- REQUIREMENT: The copy you print must match the listing exactly, with its pictures removed.

- DATASET EXTRACT:
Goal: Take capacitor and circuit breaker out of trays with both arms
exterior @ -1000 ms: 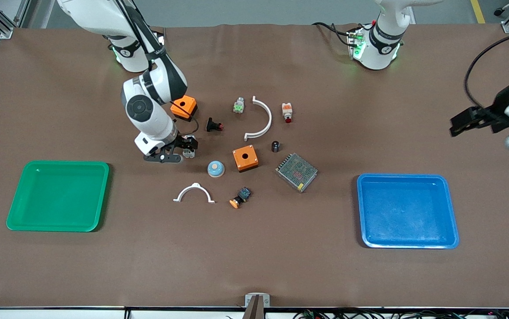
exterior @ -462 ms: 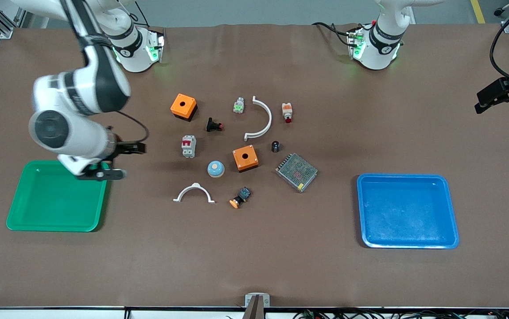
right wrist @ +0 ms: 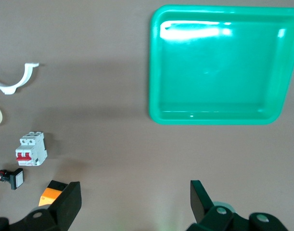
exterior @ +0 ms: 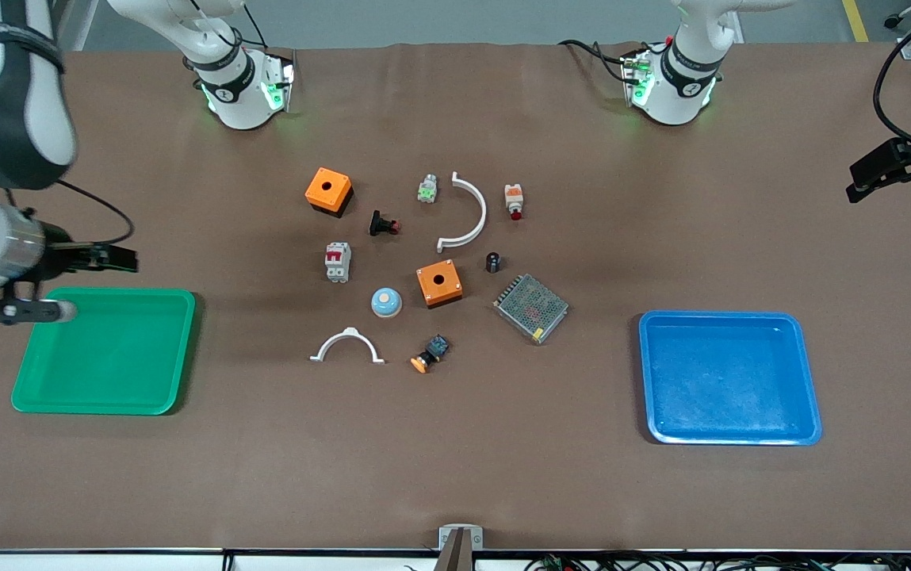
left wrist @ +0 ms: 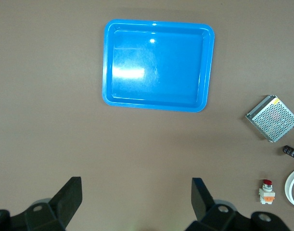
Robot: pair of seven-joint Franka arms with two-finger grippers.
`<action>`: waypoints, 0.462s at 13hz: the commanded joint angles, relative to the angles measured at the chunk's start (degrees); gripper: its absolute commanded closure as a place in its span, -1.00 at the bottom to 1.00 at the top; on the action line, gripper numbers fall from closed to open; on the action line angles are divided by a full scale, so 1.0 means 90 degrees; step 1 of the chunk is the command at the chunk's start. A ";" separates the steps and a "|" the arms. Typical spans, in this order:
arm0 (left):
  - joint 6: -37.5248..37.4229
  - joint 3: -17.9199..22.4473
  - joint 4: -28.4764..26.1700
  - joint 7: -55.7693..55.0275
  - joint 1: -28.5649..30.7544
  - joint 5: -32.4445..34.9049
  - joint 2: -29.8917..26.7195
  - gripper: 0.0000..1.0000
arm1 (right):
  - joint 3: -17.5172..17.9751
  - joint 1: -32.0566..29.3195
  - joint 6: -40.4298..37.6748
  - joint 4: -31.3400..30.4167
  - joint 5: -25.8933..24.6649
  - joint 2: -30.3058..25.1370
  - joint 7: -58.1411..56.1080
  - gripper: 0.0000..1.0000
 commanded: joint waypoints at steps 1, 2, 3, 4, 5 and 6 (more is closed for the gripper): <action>-0.0039 0.0011 -0.0092 0.0017 -0.0057 0.0089 -0.0154 -1.00 | 0.0109 -0.0314 -0.0138 0.0286 -0.0028 -0.0041 -0.0260 -1.00; -0.0039 0.0002 -0.0082 0.0007 -0.0077 0.0089 -0.0145 -1.00 | 0.0119 -0.0391 -0.0196 0.0374 -0.0028 -0.0041 -0.0339 -1.00; -0.0039 -0.0066 -0.0082 -0.0012 -0.0067 0.0089 -0.0135 -1.00 | 0.0119 -0.0460 -0.0216 0.0443 -0.0008 -0.0031 -0.0359 -1.00; -0.0039 -0.0086 -0.0092 -0.0012 -0.0067 0.0089 -0.0145 -1.00 | 0.0128 -0.0470 -0.0206 0.0482 0.0001 -0.0021 -0.0350 -1.00; -0.0048 -0.0096 -0.0092 -0.0012 -0.0048 0.0089 -0.0155 -1.00 | 0.0128 -0.0460 -0.0196 0.0483 0.0002 -0.0011 -0.0340 -1.00; -0.0048 -0.0096 -0.0092 -0.0012 -0.0048 0.0089 -0.0155 -1.00 | 0.0138 -0.0460 -0.0177 0.0492 0.0011 -0.0002 -0.0320 -1.00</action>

- WRITTEN RESPONSE:
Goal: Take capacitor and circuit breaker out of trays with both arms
exterior @ -1000 ms: 
exterior @ -462 ms: 
right wrist @ +0 ms: 
exterior @ +0 ms: 
left wrist @ +0 ms: 
Robot: pair of seven-joint Franka arms with two-finger grippers.
`<action>`: waypoints, 0.462s at 13hz: the commanded joint angles, relative to the angles measured at the chunk's start (degrees); gripper: its absolute commanded closure as a place in its span, -1.00 at the bottom to 1.00 at the top; on the action line, gripper numbers fall from closed to open; on the action line angles are divided by a full scale, so 1.0 means 90 degrees; step 1 of the chunk is the command at the chunk's start. A ";" separates the steps and a "|" the arms. Typical spans, in this order:
arm0 (left):
  - joint 6: -37.5248..37.4229
  - joint 3: -17.9199..22.4473
  - joint 4: -28.4764..26.1700
  - joint 7: -55.7693..55.0275
  - joint 1: -28.5649..30.7544
  - joint 5: -32.4445..34.9049
  - joint 2: -29.8917..26.7195
  - gripper: 0.0000..1.0000
arm1 (right):
  - joint 3: -17.5172..17.9751
  - joint 1: -32.0566..29.3195
  - joint 6: -40.4298..37.6748
  - joint 4: -31.3400..30.4167
  - joint 5: -25.8933..24.6649
  - joint 2: -30.3058..25.1370
  - joint 7: -58.1411..56.1080
  - gripper: 0.0000..1.0000
 commanded: joint waypoints at steps 1, 2, 3, 4, 5 and 6 (more is closed for the gripper): <action>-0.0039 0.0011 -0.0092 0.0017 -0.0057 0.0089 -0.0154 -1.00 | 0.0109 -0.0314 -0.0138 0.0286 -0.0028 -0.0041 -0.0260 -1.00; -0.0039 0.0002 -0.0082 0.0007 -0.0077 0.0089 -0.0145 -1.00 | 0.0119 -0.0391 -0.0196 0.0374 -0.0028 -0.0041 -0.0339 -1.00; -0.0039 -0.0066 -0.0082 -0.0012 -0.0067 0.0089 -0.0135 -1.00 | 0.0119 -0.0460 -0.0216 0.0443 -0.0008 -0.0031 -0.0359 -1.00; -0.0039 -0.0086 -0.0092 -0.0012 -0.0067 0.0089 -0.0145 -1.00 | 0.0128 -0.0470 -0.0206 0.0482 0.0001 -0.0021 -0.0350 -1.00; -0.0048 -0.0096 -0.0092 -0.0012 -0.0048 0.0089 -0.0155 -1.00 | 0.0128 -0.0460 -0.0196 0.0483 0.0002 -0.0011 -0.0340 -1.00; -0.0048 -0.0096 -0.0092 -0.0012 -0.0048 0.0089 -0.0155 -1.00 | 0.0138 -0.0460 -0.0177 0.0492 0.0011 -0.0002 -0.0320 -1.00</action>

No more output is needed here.